* Thiago Pinheiro Lima – Procurador-Geral do Ministério Público de Contas junto ao Tribunal de Contas do Estado de São Paulo (TCESP)
É preciso relembrar às autoridades de Brasília que o pacto federativo ainda está vigente e que uma Comissão Parlamentar de Inquérito (CPI) do Senado não tem atribuição para investigar atos políticos e administrativos de Governadores e de Prefeitos.
A autonomia política da União, dos Estados e dos municípios, além do Distrito Federal, foi resultado da descentralização promovida pela Constituição da República.

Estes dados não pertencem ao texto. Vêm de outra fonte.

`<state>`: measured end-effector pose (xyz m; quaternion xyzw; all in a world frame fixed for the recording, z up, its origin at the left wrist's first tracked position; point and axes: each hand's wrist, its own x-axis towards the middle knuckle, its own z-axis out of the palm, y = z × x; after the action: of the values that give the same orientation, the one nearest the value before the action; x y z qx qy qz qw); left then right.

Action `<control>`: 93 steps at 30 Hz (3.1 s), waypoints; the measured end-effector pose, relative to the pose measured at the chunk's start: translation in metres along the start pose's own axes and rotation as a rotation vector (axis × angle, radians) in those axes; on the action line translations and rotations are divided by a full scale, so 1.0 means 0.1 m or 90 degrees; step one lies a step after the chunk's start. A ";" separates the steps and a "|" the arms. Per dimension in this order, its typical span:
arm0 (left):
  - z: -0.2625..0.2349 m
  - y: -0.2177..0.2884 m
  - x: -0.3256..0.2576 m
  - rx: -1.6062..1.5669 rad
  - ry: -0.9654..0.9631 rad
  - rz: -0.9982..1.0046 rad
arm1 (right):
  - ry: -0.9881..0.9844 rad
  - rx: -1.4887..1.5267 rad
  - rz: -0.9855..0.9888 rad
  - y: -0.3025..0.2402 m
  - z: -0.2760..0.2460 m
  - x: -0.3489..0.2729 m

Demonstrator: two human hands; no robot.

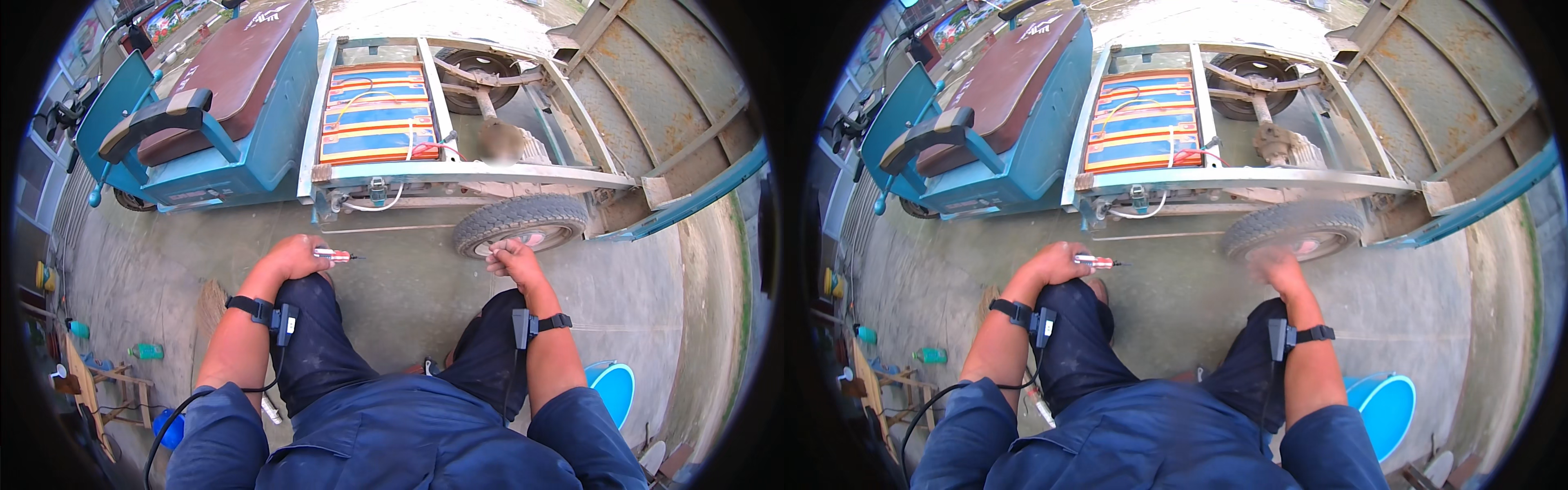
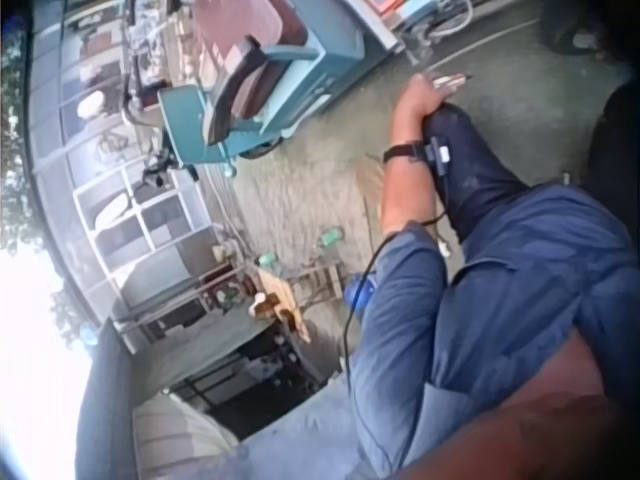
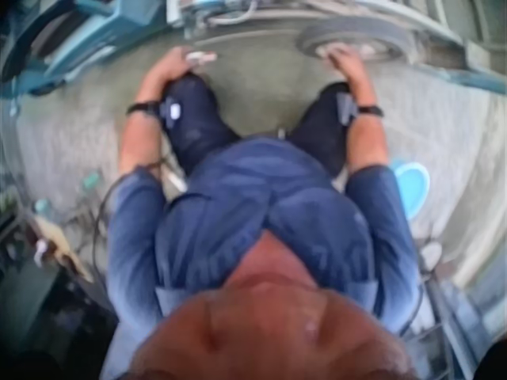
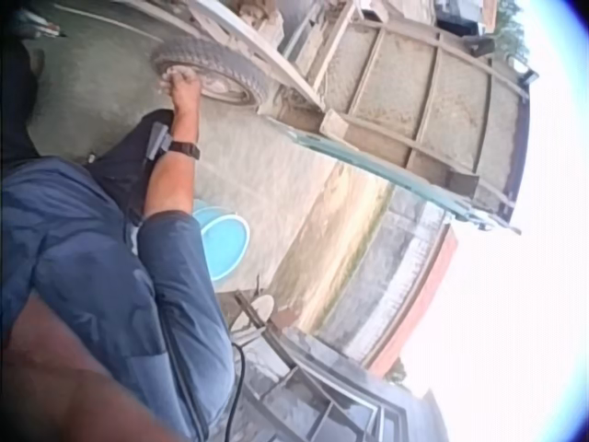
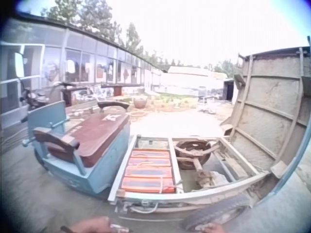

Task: The person connects wires to the terminals of a battery bank in an electric vehicle using a screwdriver.

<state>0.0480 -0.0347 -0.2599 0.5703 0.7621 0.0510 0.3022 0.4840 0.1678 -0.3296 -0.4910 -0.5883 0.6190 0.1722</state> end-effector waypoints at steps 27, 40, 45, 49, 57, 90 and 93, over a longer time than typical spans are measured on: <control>-0.07 0.06 -0.44 -0.228 0.398 0.070 | 0.081 0.230 0.020 -0.65 0.34 -0.48; -0.66 0.25 -0.39 -0.371 0.718 0.225 | -0.112 0.354 -0.072 -1.94 1.20 0.45; -1.15 0.56 0.16 -0.291 0.768 0.322 | -0.129 0.256 -0.112 -2.32 1.59 1.16; -1.43 0.58 0.74 -0.087 0.835 0.294 | -0.136 0.254 -0.152 -2.33 1.94 1.60; -1.55 0.52 1.32 -0.138 0.721 0.184 | -0.125 0.227 -0.149 -2.23 2.33 2.14; -1.83 0.50 1.70 0.170 0.733 0.059 | -0.040 0.146 -0.288 -2.07 2.60 2.56; -1.83 0.44 1.75 0.154 0.750 0.036 | -0.042 0.147 -0.271 -2.08 2.57 2.54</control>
<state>-0.0393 0.1861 -0.1635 0.4965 0.7861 0.2794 -0.2397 0.0833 0.2768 -0.2906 -0.3123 -0.6090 0.6478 0.3345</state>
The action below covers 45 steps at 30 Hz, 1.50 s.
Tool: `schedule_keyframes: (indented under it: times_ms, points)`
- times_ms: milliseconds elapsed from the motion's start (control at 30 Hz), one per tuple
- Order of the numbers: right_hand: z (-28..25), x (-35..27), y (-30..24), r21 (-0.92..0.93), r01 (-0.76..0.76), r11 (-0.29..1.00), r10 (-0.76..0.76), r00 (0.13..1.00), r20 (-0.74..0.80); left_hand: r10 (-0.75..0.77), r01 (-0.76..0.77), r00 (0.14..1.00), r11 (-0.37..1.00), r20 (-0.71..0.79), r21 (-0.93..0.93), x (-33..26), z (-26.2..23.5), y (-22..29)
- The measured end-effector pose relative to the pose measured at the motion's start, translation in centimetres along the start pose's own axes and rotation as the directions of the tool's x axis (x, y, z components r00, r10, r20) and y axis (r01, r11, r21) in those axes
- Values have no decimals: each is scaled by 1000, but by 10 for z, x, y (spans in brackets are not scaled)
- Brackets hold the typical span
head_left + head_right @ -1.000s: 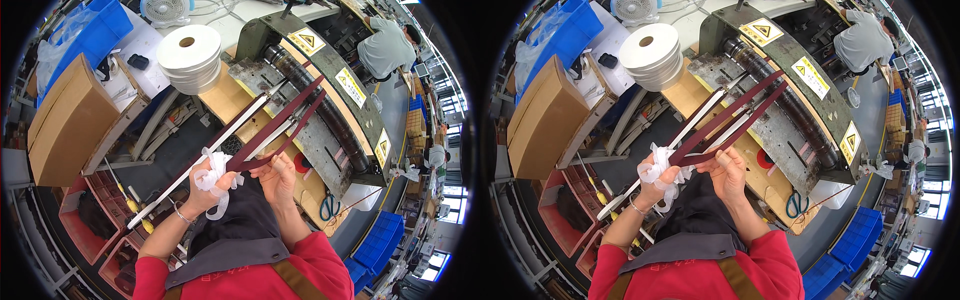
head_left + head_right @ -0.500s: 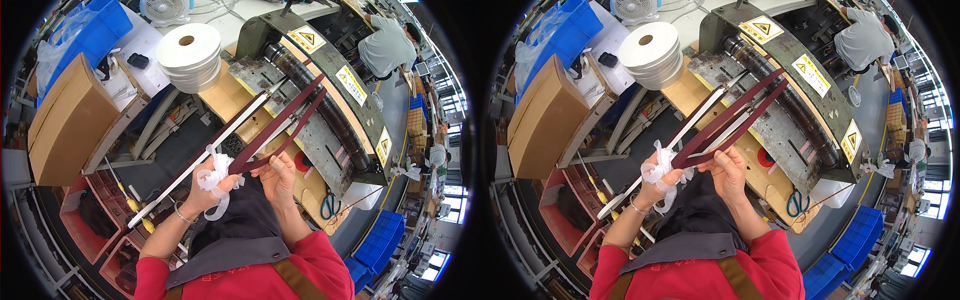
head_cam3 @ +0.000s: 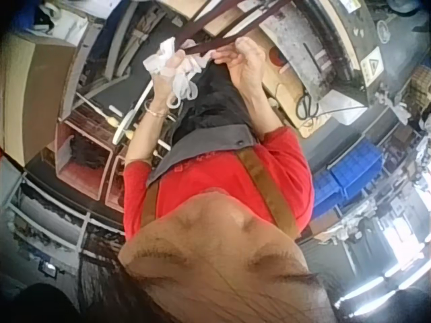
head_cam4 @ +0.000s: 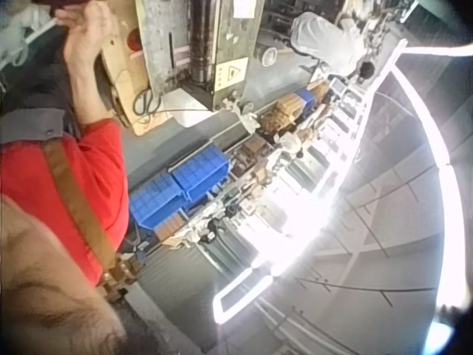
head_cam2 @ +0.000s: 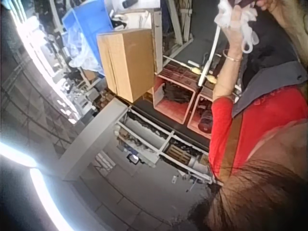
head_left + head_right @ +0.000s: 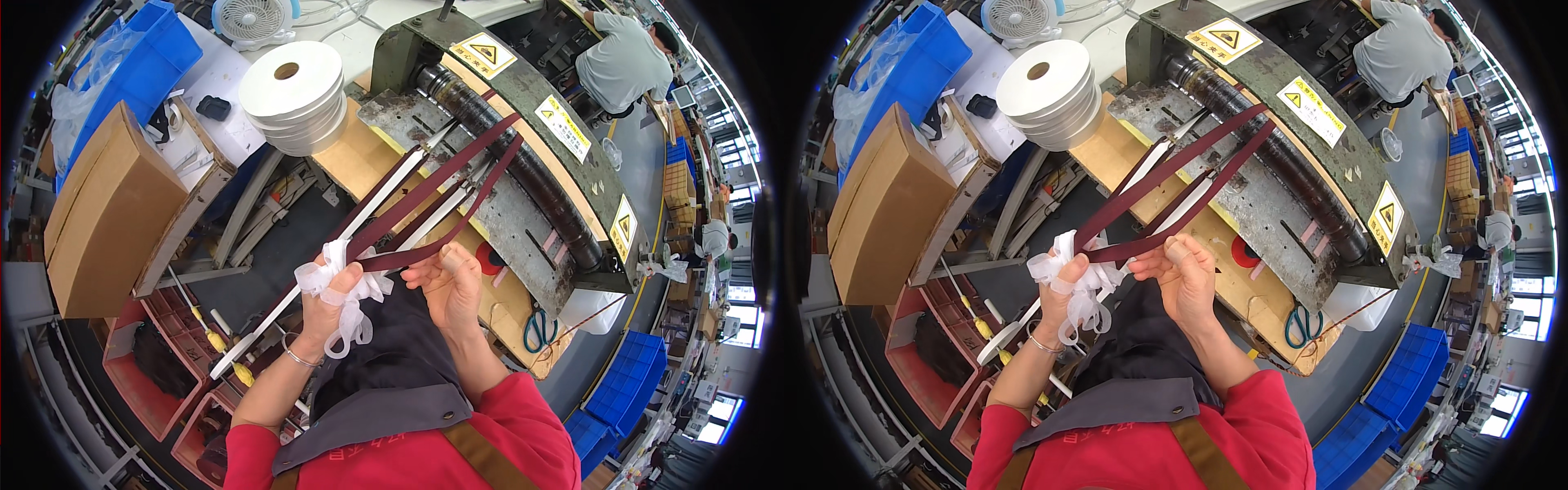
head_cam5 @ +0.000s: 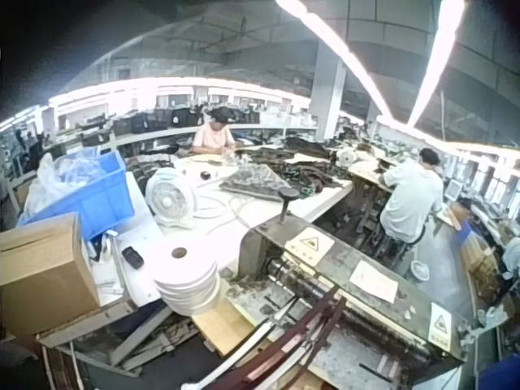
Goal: The person cuts a white strap from a roll using scissors, then threads it through a machine. They proceed to attach a white plastic clip to the strap and wind the strap onto a yellow spool. The person repeats this process, handling multiple straps and clips in a repetitive assembly sequence.
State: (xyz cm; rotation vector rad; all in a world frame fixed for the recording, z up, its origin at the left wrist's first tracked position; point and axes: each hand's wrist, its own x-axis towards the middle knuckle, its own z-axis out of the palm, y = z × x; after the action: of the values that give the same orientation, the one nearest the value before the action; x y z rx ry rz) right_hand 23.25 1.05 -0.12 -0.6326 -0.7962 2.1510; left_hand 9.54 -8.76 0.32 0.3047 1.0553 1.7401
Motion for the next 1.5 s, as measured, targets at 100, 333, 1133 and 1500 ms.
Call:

A capacidade de legislar e de fiscalizar foi conferida ao Congresso Nacional, às Assembleias Legislativas e às Câmaras Municipais, de igual modo, diante do princípio da simetria reconhecido em diversas decisões do Supremo Tribunal Federal.
Além disso, não por acaso, a forma federativa foi consagrada já no primeiro artigo da Constituição como a união indissolúvel entre os três níveis de organização política, e, por se tratar de cláusula pétrea, não pode sequer ser objeto de proposta de emenda à Constituição com a finalidade de sua extinção.
O ex-ministro Paulo Brossard, no HC 71.039, afirmou que o Congresso Nacional somente pode “investigar questões relacionadas com a esfera federal de governo”, assim como as CPIs estaduais e municipais estão limitadas à competência dos Estados e municípios, respectivamente.
Admitir o contrário possibilitaria que uma Assembleia Legislativa estadual investigasse ações ou omissões da União, o que, a toda evidência, se revela descabido.
E essa discussão nem precisaria estar em pauta no debate nacional diante da regra inscrita no artigo 146, inciso 3º, do Regimento Interno do Senado, que impede expressamente a admissão de CPI sobre “matérias pertinentes aos Estados”.
A tentativa de ampliar a competência da CPI do Senado para investigar Estados e municípios, ainda que limitada aos recursos transferidos pela União, será inválida porque não há dispositivo na Constituição que autorize tal ressalva ao princípio federativo.
E a hipótese atribuída ao Tribunal de Contas da União para fiscalizar repasses federais feitos mediante convênio, acordo ou ajuste é exceção, e, assim, deve ser interpretada restritivamente para o exercício daquela específica função atribuída à Corte de Contas.
Além disso, ainda que a tese do Senado fosse admitida, os recursos repassados pela União para o enfrentamento da pandemia são “receitas originárias dos entes subnacionais”, conforme afirmado pela Advocacia-Geral da União em petição encaminhada ao TCU.
E mais: foram transferências obrigatórias, por imposição legal, para as contas bancárias dos fundos de participação, passando a integrar a receita corrente líquida dos Estados e municípios, como reconhecido pela nota técnica nº 21231/2020 do próprio Ministério da Economia.
Uma decisão política sem respaldo constitucional pode, mais uma vez, forçar o Supremo Tribunal Federal a interferir em assunto que deveria encontrar resposta adequada no próprio Poder Legislativo, evitando desgastes desnecessários.
A Comissão Parlamentar de Inquérito é relevante instrumento de investigação no âmbito da competência fiscalizatória e deve ser utilizada com responsabilidade, sem objetivos mesquinhos, perseguições a inimigos ou tentativa de desviar o foco do que realmente importa.
Apurar a responsabilidade pelo agravamento da pandemia no Brasil é tão relevante quanto analisar eventuais desvios ou malfeitos praticados por qualquer agente público; no entanto, é imprescindível respeitar os limites e as atribuições de cada esfera do Parlamento brasileiro.